The opening theme for the series is "Reason why XXX" by Sayaka Sasaki, while the ending theme is "Platinum 17" (プラチナ17, Purachina Sebuntīn) by Yozuca. The songs were released as CD singles on July 25, 2012, and August 8, 2012, under the Lantis label.

====Episode list====

| No. | Title | Original release date |
| 1 | "A Red String of Fate!?" "Unmei no Akai Ito!?" (運命の赤い糸!?) | July 6, 2012 |
On his way home from school, Ryosuke meets Lisara and invites her to his home. After some erotic events, Ryosuke learns about Lisara's true purpose and discovers something about himself. Afterwards a strange creature attacks and things get even more interesting and Lisara tells him that he will die in three months.
| 2 | "Being a Perv is Good for the Environment" "Ero wa Kankyō ni Yasashii" (エロは環境にやさしい) | July 13, 2012 |
Ryosuke and Lisara meet Quele, Lisara's cousin, who isn't as innocent as she appears.
| 3 | "The Dangerous Idol" "Kiken na Aidoru" (危険なアイドル) | July 20, 2012 |
Ryosuke and Lisara meet Iria, a life insurance company's idol, who shares a past with Lisara.
| 4 | "The Gap Between Large and Small Breasts" "Kyōi no Kakusa Shakai" (胸囲の格差社会) | July 27, 2012 |
Iria interested in Ryosuke's ability to charge up repeatedly enrolls into his class. And some clues are revealed about the origins of the creatures that keep attacking Lisara.
| 5 | "Invisible Dictionary" | August 3, 2012 |
Determined not to hinder Lisara in battle, Ryosuke starts intense training exercises. But forgets to tell a neglected Lisara what he's doing.
| 6 | "Together as One" "Hitotsu ni Nacchatta" (ひとつになっちゃった) | August 10, 2012 |
Ryosuke and the rest learn from Ryosuke's mother the truth about what really happened to his father.
| 7 | "I Want to Let You" "Ikasete Agetai" (いかせてあげたい) | August 17, 2012 |
Ryosuke, Lisara, Kyūru, and Iria go to Grimworld to rescue Mina who has been kidnapped by Galdarblog.
| 7.5 | "I Was Suddenly Put" "Ikinari Irechatta" (いきなり入れちゃった) | August 24, 2012 |
A recap episode of all the events that happened thus far. (Special)
| 8 | "Rival, Sways" "Raibaru, Yureru" (好敵胸、揺れる) | August 28, 2012 |
A war breaks out in the Grimworld to retake the tower from Galdarblog.
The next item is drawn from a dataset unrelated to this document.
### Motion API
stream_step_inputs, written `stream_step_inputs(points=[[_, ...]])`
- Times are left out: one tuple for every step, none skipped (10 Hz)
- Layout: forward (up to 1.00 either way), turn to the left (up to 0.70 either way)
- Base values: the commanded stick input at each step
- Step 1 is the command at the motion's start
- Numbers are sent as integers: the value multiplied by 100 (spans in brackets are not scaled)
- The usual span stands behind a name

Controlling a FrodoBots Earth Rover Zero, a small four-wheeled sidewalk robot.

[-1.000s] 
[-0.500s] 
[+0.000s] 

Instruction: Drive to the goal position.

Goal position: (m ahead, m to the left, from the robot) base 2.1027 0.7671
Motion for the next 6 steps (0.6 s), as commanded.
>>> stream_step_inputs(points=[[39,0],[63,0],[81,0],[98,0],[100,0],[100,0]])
Lisara and Iria attempt to rescue Mina while Ryosuke recovers.
| 9 | "My Kingdom Standing Tall" "Furuitatsu Kingudamu" (奮い勃つ剣) | September 4, 2012 |
Ryosuke and Galdarblog duel which causes the wall between both worlds to break. Ryosuke comes out the victor.
| 10 | "Heaven After Hell" "Tengoku nochi Jigoku" (てんごくのちじごく) | September 11, 2012 |
Aftershocks of the battle have created chaos. The girls try to prevent Ryosuke from finding out until things settle down, but a new Grim Reaper appears, and her appearance is not good news.
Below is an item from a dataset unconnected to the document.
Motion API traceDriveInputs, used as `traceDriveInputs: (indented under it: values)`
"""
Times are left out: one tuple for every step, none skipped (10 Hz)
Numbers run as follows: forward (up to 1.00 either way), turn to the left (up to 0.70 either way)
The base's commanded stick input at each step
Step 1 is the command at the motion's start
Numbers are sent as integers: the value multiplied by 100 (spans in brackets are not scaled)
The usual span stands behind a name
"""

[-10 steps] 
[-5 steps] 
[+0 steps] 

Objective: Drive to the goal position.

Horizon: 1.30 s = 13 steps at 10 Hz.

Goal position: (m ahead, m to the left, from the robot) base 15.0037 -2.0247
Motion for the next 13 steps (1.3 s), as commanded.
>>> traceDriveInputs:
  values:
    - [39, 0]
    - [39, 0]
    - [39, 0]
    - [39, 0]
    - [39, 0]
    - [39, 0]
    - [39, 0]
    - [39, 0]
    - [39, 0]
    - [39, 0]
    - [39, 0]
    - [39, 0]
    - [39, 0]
| 11 | "Make Love Happen" "Koi o Kanaete" (恋をかなえて) | September 18, 2012 |
With the identity of the school's special person found, all that's left is to have that person burst out with enough energy to save Ryosuke. But there's an obstacle to overcome first.
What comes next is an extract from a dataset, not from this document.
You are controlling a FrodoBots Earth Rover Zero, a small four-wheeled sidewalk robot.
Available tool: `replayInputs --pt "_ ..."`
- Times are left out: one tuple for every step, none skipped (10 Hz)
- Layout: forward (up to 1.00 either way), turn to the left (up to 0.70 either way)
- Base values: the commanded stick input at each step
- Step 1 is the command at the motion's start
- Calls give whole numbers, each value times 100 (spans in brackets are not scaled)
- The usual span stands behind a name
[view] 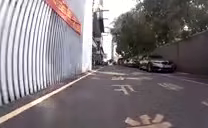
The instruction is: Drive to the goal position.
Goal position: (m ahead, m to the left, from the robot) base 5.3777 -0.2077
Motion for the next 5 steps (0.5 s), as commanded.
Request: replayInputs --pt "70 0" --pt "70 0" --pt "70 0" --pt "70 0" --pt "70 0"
| 12 | "Shut Up About H" "Dakara Ecchi ga Dō toka Iu na" (だからHがどうとか言うな) | September 25, 2012 |
While Iria tries to buy time, Lisara tries one last long shot to save Ryosuke. However, there will be harsh consequences if she fails. Love may create an opportunity for others as well.
| OVA | "Too Much Skin! The Swimsuit Contest" "Miesugi! Mizugi Kontesuto" (見えすぎ!水着コンテスト) | March 27, 2013 |
The story takes place after the 4th episode and is not part of the original anime.

==Reception==
The streaming series was given favorable reviews by Theron Martin of the Anime News Network. Episodes 1–6 received grades from B− for the sub to B+ for the art. Episodes 7–12 received grades from B− for the music to B for everything else. The North American Blu-ray release was reviewed by Chris Beveridge for The Fandom Post. He gave it a favorable review, with an overall grade of "B".